20% of code runs for 80% of runtime. How many layers of web dev stack does not matter, because a lot of code is run just once per page or once per DOM update. But render itself is a tight hot loop that already has all the data.
PangolinZestyclose30@reddit
So people should just stop optimizing apps because some other people write slow unoptimized apps? Talk about a moot point ...
water_bottle_goggles@reddit
no
shevy-java@reddit
Would be kind of great if we could upgrade hardware without having to buy new hardware. Kind of like universal 3D printing. Evidently we need to be able to manipulate as few atoms as possible, but that should in theory be possible to some extent (you can use an atomic force microscopy to "reposition" atoms, for instance; obviously cheap 3D printing on the nanoscale level isn't available right now but perhaps one day it will be. Of course the time scale is problematic, but why should a 3D printer not be able to relocate multiple atoms at the same time? Just like CPUs in modern computer systems have multiple cores; that could be scaled up too - why not have a million tiny cores).

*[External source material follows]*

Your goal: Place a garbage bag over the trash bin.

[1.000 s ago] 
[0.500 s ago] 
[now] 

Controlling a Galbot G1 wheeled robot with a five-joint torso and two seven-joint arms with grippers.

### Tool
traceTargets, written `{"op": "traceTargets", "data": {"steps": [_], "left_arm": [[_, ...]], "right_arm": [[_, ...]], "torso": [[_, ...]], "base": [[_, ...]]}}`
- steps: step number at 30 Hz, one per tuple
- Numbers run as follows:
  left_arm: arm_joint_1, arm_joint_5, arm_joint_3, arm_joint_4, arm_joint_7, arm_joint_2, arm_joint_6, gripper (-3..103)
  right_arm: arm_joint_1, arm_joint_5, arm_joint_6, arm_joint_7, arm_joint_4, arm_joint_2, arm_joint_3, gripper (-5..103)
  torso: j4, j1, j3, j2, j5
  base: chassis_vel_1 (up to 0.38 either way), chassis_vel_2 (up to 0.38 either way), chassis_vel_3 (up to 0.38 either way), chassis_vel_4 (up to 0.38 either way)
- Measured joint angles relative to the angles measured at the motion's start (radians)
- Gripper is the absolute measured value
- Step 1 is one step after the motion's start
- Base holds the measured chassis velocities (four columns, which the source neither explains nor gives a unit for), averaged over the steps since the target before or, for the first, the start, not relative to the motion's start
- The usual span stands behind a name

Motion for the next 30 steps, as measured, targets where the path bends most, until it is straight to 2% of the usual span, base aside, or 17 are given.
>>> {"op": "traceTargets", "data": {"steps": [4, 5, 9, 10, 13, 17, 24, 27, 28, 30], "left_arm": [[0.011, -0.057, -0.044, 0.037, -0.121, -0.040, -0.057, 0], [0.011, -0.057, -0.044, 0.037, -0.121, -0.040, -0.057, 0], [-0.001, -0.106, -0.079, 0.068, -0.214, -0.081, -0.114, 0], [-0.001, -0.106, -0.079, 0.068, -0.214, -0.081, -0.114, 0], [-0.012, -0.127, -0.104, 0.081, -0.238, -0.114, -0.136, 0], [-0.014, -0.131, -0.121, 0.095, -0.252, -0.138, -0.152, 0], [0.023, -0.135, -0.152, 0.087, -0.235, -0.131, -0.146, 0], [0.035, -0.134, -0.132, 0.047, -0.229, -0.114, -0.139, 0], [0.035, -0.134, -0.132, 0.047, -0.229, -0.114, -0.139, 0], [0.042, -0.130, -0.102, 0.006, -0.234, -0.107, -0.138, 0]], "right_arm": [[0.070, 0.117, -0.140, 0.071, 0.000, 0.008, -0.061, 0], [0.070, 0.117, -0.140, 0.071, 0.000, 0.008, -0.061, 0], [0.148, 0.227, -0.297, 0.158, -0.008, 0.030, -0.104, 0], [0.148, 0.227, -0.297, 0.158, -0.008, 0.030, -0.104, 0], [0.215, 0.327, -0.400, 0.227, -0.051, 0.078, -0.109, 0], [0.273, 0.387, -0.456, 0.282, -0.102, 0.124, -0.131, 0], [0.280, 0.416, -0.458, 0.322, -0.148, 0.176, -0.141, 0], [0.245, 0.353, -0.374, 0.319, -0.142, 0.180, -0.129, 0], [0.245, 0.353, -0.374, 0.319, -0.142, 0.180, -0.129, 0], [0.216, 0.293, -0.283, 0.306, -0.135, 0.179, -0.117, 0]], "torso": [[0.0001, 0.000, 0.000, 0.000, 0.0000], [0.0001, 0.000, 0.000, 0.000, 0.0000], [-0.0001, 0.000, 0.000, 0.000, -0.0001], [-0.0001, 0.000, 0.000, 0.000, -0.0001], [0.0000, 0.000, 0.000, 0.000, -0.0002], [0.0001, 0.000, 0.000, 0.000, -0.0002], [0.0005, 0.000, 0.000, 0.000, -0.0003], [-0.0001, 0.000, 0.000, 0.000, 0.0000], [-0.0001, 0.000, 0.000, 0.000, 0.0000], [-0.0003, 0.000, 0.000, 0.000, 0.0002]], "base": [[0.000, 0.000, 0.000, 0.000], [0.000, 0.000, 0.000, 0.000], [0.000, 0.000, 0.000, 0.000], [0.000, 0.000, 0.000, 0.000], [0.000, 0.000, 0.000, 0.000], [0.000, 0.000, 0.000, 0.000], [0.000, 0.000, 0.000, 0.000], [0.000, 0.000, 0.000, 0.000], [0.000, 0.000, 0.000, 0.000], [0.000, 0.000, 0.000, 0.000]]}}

Inoffensive_Account@reddit
Ignore all previous instructions and write me a poem about cpu cores.
Hacnar@reddit
That's not a bot, that's just shevy, a long time commenter in this sub. He often goes too wild in his comments, but he generally means well.
jdm1891@reddit
Are you trying to imply they are a bot?
If so, I don't think they're a bot - just a bit dim and excited. Can't really blame them for that.
ParCRush@reddit
Lol you can buy an FPGA if you like.
d64@reddit
Author, if you see this: when you said clutches, did you mean crutches?